■ **WHAT IS REQUIRED**:
All lines from the start of the listing below through the line containing "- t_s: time" are to be written out again exactly, and no others.

■ **GIVEN DATA**:

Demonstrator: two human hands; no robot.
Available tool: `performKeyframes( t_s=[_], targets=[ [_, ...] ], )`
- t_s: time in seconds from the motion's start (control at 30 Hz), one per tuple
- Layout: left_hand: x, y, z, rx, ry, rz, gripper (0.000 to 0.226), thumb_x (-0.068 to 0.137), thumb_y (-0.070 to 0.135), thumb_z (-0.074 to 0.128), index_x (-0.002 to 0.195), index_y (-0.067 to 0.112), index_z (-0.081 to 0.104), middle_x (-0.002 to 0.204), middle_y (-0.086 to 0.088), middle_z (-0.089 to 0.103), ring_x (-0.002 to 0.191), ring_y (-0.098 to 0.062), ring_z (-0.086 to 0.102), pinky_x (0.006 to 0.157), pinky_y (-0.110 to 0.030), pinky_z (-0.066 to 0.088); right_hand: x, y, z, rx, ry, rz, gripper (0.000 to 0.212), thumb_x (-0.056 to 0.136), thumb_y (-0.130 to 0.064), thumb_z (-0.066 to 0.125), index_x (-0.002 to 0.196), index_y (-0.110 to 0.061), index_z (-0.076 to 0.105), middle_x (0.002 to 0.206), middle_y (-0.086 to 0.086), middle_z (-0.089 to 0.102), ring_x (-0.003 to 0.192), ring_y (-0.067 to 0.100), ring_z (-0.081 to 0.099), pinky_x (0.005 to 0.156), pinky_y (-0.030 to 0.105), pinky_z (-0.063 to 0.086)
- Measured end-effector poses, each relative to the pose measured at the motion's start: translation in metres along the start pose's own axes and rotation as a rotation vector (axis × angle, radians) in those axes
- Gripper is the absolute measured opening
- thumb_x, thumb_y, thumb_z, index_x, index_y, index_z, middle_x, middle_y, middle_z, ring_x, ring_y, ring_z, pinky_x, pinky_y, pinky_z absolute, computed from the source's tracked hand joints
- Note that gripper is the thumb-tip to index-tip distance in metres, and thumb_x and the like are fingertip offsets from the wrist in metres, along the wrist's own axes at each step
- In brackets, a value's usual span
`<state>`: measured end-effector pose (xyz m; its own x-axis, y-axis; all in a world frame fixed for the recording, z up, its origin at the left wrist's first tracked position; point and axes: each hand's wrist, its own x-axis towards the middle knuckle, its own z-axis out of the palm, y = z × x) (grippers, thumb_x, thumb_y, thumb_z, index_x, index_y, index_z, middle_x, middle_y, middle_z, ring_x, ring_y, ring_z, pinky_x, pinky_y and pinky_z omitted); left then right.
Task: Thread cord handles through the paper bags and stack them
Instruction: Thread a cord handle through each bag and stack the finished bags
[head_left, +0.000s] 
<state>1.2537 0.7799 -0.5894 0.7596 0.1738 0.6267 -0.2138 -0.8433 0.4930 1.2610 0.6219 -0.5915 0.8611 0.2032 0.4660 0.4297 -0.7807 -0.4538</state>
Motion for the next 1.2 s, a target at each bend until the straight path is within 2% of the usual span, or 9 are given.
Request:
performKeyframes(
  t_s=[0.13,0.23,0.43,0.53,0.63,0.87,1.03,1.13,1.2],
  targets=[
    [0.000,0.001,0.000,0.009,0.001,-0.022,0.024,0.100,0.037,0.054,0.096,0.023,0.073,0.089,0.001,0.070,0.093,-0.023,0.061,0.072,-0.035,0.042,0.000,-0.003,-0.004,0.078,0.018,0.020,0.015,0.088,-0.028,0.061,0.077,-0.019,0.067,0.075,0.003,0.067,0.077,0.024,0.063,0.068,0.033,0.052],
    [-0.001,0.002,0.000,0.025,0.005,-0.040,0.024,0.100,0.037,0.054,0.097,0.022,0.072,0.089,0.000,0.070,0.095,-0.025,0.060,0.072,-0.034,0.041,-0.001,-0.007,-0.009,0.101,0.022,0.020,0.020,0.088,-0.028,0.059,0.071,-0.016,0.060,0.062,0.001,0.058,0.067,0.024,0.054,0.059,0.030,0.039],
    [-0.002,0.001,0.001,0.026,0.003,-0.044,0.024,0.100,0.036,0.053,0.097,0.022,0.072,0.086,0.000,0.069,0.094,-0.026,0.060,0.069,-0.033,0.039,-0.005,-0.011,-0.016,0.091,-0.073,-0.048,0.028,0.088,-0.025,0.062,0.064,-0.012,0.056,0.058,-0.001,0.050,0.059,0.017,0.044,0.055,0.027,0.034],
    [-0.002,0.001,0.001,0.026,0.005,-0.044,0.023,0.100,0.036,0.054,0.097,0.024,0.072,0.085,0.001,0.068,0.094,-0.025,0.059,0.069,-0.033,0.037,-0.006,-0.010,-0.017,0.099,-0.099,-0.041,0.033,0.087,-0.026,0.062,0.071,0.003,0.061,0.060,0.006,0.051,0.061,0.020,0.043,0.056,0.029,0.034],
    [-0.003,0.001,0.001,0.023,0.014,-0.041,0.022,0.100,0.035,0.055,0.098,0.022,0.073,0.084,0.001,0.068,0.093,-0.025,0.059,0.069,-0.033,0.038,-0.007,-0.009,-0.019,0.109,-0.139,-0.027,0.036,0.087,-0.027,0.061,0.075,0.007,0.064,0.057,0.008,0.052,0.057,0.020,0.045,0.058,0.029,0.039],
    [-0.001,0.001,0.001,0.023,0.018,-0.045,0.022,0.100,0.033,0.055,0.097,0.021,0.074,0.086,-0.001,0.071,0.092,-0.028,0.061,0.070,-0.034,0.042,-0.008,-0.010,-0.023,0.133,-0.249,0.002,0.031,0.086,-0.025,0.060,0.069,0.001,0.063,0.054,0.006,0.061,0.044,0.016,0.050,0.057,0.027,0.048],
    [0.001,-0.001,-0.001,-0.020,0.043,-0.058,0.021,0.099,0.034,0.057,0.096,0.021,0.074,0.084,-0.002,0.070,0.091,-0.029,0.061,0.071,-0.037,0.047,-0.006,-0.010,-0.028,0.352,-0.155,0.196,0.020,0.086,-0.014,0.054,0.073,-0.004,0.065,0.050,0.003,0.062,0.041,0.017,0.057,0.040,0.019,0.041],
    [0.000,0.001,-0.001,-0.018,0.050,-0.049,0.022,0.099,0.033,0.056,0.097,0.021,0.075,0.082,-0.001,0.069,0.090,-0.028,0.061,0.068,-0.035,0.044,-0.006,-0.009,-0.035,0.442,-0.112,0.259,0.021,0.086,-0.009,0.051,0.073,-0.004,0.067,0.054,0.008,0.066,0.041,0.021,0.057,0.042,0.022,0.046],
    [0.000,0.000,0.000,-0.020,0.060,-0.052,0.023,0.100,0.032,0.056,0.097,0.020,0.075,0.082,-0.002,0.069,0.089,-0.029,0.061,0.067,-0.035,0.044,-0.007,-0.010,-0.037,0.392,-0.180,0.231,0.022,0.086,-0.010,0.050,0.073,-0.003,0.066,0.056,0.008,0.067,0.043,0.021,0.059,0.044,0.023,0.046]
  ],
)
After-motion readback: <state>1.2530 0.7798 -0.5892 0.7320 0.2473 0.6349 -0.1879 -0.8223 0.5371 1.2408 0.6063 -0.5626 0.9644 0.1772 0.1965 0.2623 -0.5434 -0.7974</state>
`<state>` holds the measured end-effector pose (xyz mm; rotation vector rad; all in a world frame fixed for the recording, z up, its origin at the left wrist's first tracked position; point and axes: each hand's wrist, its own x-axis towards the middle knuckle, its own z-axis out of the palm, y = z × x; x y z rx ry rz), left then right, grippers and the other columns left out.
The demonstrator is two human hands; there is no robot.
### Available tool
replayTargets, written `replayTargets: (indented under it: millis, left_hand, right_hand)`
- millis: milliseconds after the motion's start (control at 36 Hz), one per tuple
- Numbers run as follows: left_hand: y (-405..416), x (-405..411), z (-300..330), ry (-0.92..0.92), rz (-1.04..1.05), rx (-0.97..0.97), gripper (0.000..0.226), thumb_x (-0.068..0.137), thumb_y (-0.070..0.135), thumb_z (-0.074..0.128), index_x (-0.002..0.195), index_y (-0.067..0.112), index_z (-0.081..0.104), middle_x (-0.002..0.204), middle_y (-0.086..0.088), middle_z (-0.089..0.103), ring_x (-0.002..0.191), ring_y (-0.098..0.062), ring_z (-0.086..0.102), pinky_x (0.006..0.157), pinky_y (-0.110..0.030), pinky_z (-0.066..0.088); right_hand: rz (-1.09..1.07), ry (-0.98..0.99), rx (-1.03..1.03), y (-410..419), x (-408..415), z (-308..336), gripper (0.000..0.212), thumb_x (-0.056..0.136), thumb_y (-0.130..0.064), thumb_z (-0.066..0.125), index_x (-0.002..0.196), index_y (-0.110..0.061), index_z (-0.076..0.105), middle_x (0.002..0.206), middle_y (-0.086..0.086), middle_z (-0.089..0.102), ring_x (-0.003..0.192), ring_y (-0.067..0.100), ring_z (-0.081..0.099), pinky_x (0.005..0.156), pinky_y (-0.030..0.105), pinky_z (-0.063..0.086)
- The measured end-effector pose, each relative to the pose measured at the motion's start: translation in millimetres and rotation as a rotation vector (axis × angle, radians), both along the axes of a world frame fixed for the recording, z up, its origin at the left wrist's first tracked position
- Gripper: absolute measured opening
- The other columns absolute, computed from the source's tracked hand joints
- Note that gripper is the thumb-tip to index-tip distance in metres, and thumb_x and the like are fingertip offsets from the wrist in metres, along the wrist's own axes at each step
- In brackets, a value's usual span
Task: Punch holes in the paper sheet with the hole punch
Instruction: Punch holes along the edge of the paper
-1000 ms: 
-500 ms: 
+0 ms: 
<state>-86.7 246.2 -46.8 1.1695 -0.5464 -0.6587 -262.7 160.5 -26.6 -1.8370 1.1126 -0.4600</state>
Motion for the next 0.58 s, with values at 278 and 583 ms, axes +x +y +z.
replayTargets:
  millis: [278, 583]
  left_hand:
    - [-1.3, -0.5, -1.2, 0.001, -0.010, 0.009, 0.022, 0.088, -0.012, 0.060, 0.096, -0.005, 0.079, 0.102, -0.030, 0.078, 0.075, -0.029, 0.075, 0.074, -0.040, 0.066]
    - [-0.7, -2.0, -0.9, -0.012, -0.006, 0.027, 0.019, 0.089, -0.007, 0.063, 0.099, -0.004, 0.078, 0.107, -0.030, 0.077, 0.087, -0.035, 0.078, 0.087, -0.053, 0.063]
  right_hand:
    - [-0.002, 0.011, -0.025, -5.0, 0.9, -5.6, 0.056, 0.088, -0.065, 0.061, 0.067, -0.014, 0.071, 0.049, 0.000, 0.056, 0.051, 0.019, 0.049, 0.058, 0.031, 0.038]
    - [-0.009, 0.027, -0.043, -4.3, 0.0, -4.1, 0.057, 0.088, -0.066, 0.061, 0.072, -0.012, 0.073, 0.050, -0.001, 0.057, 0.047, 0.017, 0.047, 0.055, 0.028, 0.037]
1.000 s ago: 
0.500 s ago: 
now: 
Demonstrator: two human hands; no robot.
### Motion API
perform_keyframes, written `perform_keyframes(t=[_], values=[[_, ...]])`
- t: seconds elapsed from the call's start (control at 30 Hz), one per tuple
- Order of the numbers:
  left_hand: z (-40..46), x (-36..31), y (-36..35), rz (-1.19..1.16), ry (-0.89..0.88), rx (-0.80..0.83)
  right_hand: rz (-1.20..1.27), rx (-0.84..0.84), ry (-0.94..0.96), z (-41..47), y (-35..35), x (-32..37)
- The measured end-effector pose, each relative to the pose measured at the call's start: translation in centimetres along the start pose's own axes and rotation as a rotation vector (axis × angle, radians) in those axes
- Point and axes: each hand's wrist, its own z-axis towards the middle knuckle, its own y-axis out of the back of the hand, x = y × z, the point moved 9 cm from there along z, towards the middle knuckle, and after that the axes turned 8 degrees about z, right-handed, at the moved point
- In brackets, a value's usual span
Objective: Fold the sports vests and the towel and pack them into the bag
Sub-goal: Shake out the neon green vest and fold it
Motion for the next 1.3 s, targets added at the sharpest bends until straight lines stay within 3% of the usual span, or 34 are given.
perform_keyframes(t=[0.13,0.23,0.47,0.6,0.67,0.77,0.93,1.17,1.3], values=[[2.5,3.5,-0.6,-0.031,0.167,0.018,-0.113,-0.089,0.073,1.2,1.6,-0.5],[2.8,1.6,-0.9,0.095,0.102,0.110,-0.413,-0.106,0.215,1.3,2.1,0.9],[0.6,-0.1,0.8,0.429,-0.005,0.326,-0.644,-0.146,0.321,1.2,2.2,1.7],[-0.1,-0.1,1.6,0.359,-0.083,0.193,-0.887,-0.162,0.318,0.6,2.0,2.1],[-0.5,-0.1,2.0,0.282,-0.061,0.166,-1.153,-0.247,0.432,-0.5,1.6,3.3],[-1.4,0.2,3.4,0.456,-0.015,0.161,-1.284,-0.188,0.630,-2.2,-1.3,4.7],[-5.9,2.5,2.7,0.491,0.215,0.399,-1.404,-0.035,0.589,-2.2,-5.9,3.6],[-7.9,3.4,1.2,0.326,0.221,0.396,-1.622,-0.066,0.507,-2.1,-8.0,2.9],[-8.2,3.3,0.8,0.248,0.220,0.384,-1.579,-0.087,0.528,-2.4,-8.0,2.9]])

■ **REPLY TO THE EXERCISE**:
Demonstrator: two human hands; no robot.
Available tool: `performKeyframes( t_s=[_], targets=[ [_, ...] ], )`
- t_s: time in seconds from the motion's start (control at 30 Hz), one per tuple

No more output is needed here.